Using the same example data and similar operations as in Introduction to dplyr, below you will find some examples of the more common dplyr and tidyr operations and their Ibis equivalents.
Loading Ibis¶
To start using dplyr in R we would run:
library(dplyr)
To load Ibis:
import ibis
And then also load and alias some helpers to make our code more concise:
import ibis.selectors as s
from ibis import _
Last, as mentioned above, to get Ibis to automatically execute our queries and show the results in a nicely-formatted table, we run:
ibis.options.interactive = True
Loading example data¶
In R, datasets are typically lazily loaded with packages.
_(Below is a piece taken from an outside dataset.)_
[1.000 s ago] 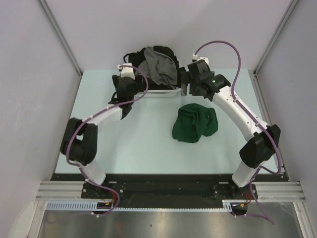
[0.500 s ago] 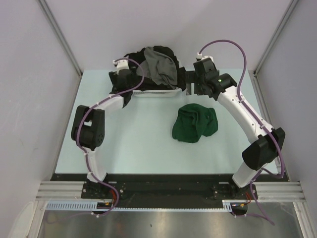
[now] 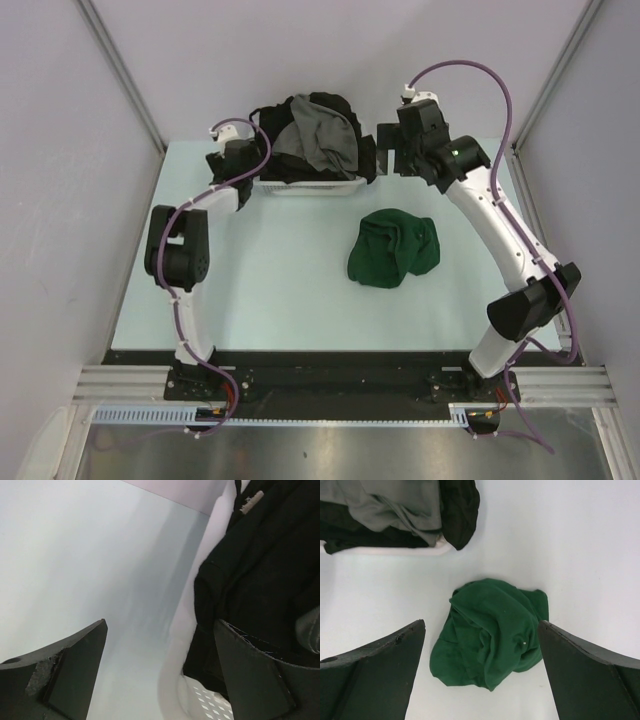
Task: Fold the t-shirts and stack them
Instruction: Move the tshirt to the center of the board
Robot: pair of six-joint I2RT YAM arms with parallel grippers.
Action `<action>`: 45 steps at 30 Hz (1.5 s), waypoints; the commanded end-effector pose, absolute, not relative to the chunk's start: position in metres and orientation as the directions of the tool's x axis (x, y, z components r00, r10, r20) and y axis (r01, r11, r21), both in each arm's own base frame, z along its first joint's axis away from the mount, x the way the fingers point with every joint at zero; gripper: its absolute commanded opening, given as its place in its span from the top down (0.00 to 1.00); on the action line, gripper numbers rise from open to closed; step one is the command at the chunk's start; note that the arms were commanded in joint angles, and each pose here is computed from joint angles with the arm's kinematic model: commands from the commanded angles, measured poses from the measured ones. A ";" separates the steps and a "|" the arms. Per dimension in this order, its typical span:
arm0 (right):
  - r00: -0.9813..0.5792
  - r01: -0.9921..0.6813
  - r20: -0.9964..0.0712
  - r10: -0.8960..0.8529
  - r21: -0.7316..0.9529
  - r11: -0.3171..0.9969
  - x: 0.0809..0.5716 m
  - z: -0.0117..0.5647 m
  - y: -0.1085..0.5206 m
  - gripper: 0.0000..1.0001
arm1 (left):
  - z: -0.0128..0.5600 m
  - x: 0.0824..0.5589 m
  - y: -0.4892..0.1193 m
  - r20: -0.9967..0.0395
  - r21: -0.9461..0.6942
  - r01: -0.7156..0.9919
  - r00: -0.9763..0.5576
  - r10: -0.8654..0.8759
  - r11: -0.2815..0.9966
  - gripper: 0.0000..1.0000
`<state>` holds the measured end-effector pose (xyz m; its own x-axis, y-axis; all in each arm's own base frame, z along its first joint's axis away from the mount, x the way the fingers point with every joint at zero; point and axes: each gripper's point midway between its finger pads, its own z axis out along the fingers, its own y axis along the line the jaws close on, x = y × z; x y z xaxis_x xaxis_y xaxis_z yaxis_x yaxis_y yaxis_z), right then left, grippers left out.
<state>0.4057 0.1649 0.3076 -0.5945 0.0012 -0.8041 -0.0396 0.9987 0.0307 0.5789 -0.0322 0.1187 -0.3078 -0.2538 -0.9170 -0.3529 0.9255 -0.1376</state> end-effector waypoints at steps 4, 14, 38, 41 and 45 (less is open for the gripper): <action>-0.552 -0.032 -0.834 0.019 0.045 0.998 0.415 0.331 0.166 0.00 | 0.135 0.594 -0.053 -0.910 -0.227 -0.290 -0.276 -0.309 0.930 0.12; -0.540 -0.045 -0.841 0.021 0.054 0.998 0.415 0.339 0.169 0.00 | 0.122 0.592 -0.058 -0.896 -0.218 -0.280 -0.323 -0.305 0.935 0.25; -0.512 -0.073 -0.858 0.044 0.094 0.993 0.426 0.355 0.182 0.00 | 0.158 0.568 -0.062 -0.904 -0.195 -0.230 -0.334 -0.265 0.954 1.00; -0.543 -0.033 -0.838 0.059 0.091 0.995 0.432 0.340 0.179 0.00 | 0.195 0.551 -0.064 -0.927 -0.181 -0.191 -0.294 -0.232 0.965 1.00; -0.604 0.032 -0.793 0.079 0.075 0.997 0.443 0.306 0.173 0.00 | 0.221 0.509 -0.065 -0.943 -0.143 -0.160 -0.277 -0.183 0.977 1.00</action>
<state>0.4308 0.1803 0.3293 -0.5623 0.0400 -0.8259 -0.0413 0.9962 0.0764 0.5400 -0.0729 0.1137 -0.4470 -0.2702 -0.8528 -0.2178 0.9575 -0.1893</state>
For instance, the starwars
dataset is packaged with dplyr, but is not loaded in memory before you start using it. Ibis provides many datasets in the examples
module. So to be able to use the starwars
dataset, you can use:
starwars = ibis.examples.starwars.fetch()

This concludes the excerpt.